The final version expected to progress through the Parliament before the end of 2008
The Isle of Man Treasury Department has proposed to bring forward a Bill to update and simplify the law dealing with the excise duty aspects of gambling law. The Bill will replace the existing Betting Act 1970.
The Bill would enable a single Act to deal with both online gambling and on and off-course betting and pool betting. It is not intended to deal with the regulatory aspects of the social law governing gambling (including licensing, under-age and problem gambling) or with any anti-money laundering aspects.
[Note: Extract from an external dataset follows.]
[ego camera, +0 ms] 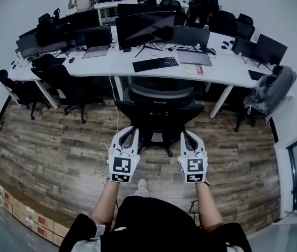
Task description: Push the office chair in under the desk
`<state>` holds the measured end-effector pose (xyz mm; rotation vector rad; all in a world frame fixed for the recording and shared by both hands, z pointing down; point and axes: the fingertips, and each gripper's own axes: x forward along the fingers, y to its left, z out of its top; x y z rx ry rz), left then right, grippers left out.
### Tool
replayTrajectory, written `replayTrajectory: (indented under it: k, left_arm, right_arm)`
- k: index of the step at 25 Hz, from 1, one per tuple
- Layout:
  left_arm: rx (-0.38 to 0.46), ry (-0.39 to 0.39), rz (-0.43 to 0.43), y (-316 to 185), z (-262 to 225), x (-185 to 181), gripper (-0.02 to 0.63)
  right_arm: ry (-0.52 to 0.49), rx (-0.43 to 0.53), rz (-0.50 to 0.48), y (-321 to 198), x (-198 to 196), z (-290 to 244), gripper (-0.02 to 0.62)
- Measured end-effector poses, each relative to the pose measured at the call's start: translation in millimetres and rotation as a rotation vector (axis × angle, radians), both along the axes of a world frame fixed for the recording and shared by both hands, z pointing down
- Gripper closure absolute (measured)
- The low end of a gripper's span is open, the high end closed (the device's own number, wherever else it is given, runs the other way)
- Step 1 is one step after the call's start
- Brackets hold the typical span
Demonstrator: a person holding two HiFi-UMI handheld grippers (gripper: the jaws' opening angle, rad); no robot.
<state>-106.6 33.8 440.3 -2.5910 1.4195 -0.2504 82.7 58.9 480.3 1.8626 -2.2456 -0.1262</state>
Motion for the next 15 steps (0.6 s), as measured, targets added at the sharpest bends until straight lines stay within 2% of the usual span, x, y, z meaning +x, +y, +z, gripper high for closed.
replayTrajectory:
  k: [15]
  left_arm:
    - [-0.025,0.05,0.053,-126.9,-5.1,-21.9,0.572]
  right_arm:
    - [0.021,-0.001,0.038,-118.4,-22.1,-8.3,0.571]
Whilst some betting shops remain on the Island, most of the gambling business is now online with various types of gambling products now offered such as casino games, bingo and poker. The industry has developed into a multimedia international operation, with regulatory control of the sector of the Island recognized by the UK as one of only 3 non-EEA territories whose licensed operators are permitted to do business in the UK as if licensed and regulated there.
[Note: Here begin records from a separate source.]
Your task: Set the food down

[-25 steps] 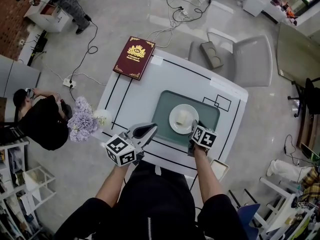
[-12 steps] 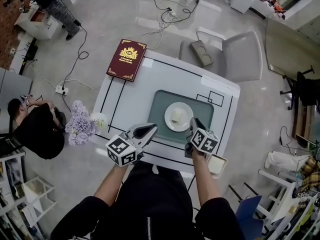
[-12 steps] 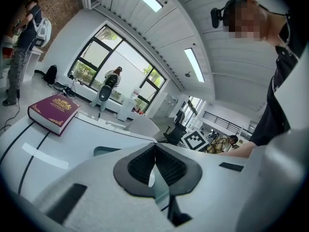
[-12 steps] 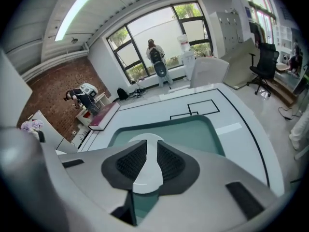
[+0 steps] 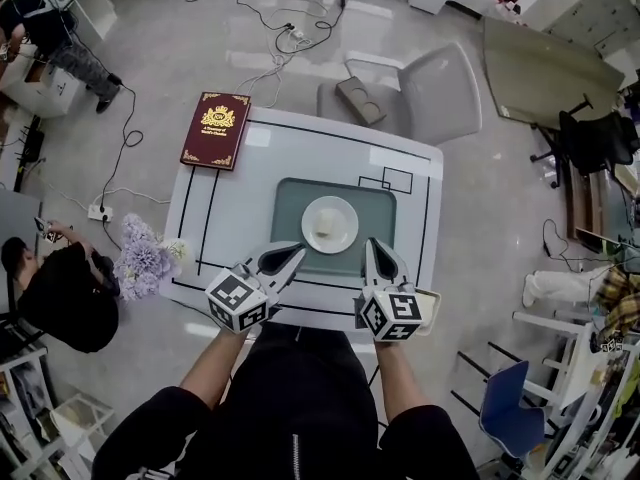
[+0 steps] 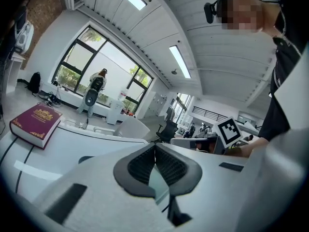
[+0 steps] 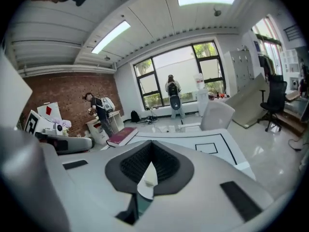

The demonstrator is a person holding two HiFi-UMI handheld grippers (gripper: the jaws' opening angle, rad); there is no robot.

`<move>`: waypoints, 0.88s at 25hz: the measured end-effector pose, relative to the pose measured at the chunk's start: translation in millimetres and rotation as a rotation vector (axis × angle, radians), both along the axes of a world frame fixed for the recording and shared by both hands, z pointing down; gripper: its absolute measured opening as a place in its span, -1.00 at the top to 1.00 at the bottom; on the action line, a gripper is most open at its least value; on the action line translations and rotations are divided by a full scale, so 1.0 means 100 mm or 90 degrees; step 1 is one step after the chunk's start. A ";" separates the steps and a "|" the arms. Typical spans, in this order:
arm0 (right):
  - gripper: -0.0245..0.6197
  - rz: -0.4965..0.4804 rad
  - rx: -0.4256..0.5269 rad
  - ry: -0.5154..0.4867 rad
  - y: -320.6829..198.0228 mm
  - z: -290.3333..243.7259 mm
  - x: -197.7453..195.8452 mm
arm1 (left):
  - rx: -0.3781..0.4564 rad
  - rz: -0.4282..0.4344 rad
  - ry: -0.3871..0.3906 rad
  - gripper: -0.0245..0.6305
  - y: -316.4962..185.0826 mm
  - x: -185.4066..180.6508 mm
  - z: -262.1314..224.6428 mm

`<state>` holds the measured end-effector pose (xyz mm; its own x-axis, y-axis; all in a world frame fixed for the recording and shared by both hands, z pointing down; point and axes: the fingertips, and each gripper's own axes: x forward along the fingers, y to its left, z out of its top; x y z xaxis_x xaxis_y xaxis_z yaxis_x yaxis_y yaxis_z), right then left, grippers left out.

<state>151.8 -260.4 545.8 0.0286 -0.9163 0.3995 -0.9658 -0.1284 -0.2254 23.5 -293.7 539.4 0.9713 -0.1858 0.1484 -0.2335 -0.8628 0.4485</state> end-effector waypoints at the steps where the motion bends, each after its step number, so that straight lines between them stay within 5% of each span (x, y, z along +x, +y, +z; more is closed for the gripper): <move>1: 0.89 -0.002 0.019 0.012 0.06 -0.09 -0.02 | 0.007 0.004 -0.001 0.91 0.05 0.02 -0.03; 9: 0.89 -0.046 0.085 0.099 0.52 -0.48 -0.29 | 0.064 -0.017 -0.002 0.91 0.47 0.02 -0.21; 22: 0.90 -0.077 0.114 0.091 1.48 -0.64 -0.67 | 0.122 -0.046 -0.006 0.91 1.48 -0.26 -0.46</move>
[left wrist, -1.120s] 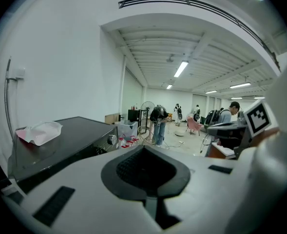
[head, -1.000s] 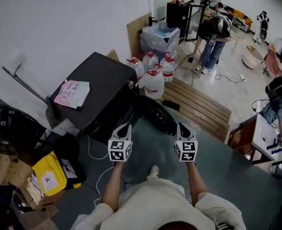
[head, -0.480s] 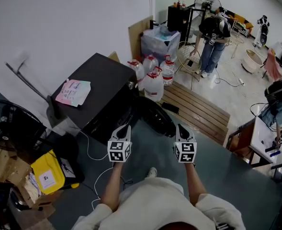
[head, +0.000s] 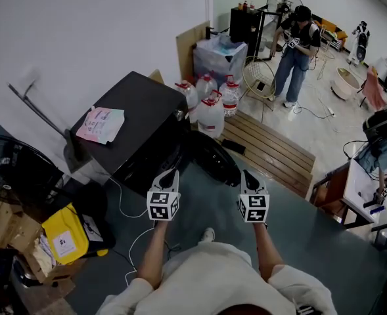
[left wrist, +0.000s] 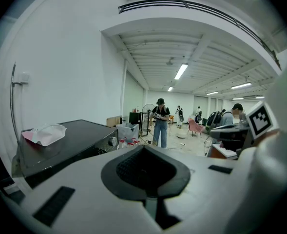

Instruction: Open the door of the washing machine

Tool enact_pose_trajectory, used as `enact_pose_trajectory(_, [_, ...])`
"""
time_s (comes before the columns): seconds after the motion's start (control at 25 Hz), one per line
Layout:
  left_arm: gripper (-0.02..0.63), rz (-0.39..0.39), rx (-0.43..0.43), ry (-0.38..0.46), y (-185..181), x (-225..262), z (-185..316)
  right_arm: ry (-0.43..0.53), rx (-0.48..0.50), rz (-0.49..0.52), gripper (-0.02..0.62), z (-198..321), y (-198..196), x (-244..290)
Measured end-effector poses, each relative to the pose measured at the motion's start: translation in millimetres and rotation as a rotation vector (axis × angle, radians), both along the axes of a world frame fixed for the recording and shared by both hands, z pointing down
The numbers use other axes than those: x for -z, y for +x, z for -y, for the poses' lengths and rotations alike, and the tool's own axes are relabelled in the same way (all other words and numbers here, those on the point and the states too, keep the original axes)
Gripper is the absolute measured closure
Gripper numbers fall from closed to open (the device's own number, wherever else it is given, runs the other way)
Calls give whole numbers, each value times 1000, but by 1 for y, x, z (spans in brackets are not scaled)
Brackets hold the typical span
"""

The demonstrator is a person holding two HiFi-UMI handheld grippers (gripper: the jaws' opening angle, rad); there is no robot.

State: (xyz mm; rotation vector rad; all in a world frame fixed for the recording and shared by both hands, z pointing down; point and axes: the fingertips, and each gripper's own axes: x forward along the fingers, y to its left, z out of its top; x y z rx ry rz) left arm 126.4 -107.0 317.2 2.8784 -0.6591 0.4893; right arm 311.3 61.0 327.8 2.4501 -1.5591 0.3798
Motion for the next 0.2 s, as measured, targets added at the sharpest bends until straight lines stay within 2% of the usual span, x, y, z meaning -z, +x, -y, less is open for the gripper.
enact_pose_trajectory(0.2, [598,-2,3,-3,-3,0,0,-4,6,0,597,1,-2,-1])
The Bill will help make an effective exchange of information possible between gambling bodies in the Island, and allow the Treasury to be able to exchange information with off-Island agencies to combat any unlawful activity affecting the gambling industry.
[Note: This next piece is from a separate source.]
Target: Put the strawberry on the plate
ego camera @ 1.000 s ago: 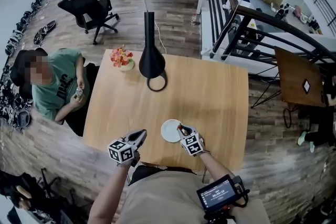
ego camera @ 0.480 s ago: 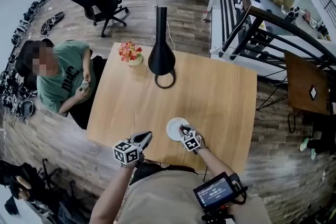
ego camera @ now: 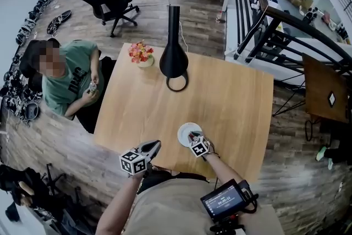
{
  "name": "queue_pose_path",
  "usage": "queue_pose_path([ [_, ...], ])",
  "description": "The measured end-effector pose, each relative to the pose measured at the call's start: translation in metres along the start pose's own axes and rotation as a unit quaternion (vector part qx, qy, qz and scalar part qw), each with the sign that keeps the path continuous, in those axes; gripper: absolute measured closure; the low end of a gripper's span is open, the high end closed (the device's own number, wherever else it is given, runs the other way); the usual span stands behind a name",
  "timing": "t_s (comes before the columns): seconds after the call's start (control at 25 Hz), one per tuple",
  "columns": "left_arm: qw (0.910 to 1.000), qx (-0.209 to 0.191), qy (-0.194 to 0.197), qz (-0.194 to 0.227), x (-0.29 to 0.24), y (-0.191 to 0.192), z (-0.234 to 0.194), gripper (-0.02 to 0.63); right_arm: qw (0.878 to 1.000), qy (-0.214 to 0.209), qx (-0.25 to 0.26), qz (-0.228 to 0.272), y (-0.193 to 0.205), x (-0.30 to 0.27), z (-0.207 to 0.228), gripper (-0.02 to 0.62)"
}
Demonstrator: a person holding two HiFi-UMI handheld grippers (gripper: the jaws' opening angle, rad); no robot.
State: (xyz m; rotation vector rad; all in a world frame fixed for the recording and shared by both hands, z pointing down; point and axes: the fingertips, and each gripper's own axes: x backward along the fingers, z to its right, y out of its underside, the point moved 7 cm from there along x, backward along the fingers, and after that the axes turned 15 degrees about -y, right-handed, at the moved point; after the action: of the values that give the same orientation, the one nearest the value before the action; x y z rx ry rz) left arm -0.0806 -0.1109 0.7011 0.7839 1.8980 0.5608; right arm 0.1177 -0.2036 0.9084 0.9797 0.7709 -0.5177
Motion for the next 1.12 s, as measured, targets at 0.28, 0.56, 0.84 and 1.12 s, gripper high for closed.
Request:
queue_pose_path([
  [0.28, 1.0000, 0.005, 0.003, 0.008, 0.006, -0.001, 0.003, 0.603, 0.996, 0.029, -0.037, 0.077, -0.006, 0.034, -0.001, 0.494],
  [0.56, 0.9983, 0.015, 0.000, 0.056, 0.018, -0.021, 0.001, 0.603, 0.968, 0.058, -0.099, 0.224, -0.032, 0.098, 0.005, 0.448],
  [0.84, 0.9921, -0.015, 0.007, 0.124, 0.030, -0.054, 0.017, 0.603, 0.924, 0.100, -0.082, 0.358, -0.084, 0.199, -0.015, 0.407],
  [1.12, 0.9815, -0.044, 0.067, 0.174, 0.041, -0.109, 0.038, 0.601, 0.881, 0.163, -0.051, 0.442, -0.112, 0.286, -0.066, 0.407],
])
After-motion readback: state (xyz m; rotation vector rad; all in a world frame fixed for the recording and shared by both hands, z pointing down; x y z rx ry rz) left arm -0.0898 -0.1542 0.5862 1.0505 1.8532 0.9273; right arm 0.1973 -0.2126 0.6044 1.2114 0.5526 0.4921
The Treasury undertook a consultation exercise with the industry in the Island in 2002. However, given the changes anticipated in the industry the plan to produce a Betting Duties Bill was put on hold. The Treasury believes the time is now right for putting such a framework in place, which will create a well-regulated jurisdiction for gambling operators, ensuring that the revenue is protected and compliance costs minimized.
Included in the Bill is a proposal to repeal and replace Section 5 of OGRA (Online Gambling Regulation Act 2001) and provide for a duty of excise called ’Gambling Duty’ to be administered by Customs and Excise. The duty would be charged on the gross yield of gambling activities.
A consultation document outlining the proposed Gambling Duties has been sent out to all licensed gambling operators in the Island, relevant Governmental Departments and agencies, HM Revenue and Customs, HM Treasury, the DCMS (Department of Culture, Media and Sport), and the Gambling Commission.
Comments on the proposals are to be submitted no later than June 20th 2008. The Treasury expects a bill to be prepared during the latter half of 2008, and released for industry comment at that time. The final version will then be expected to progress through Tynwald (The Parliament of the Isle of Man) before the end of the year.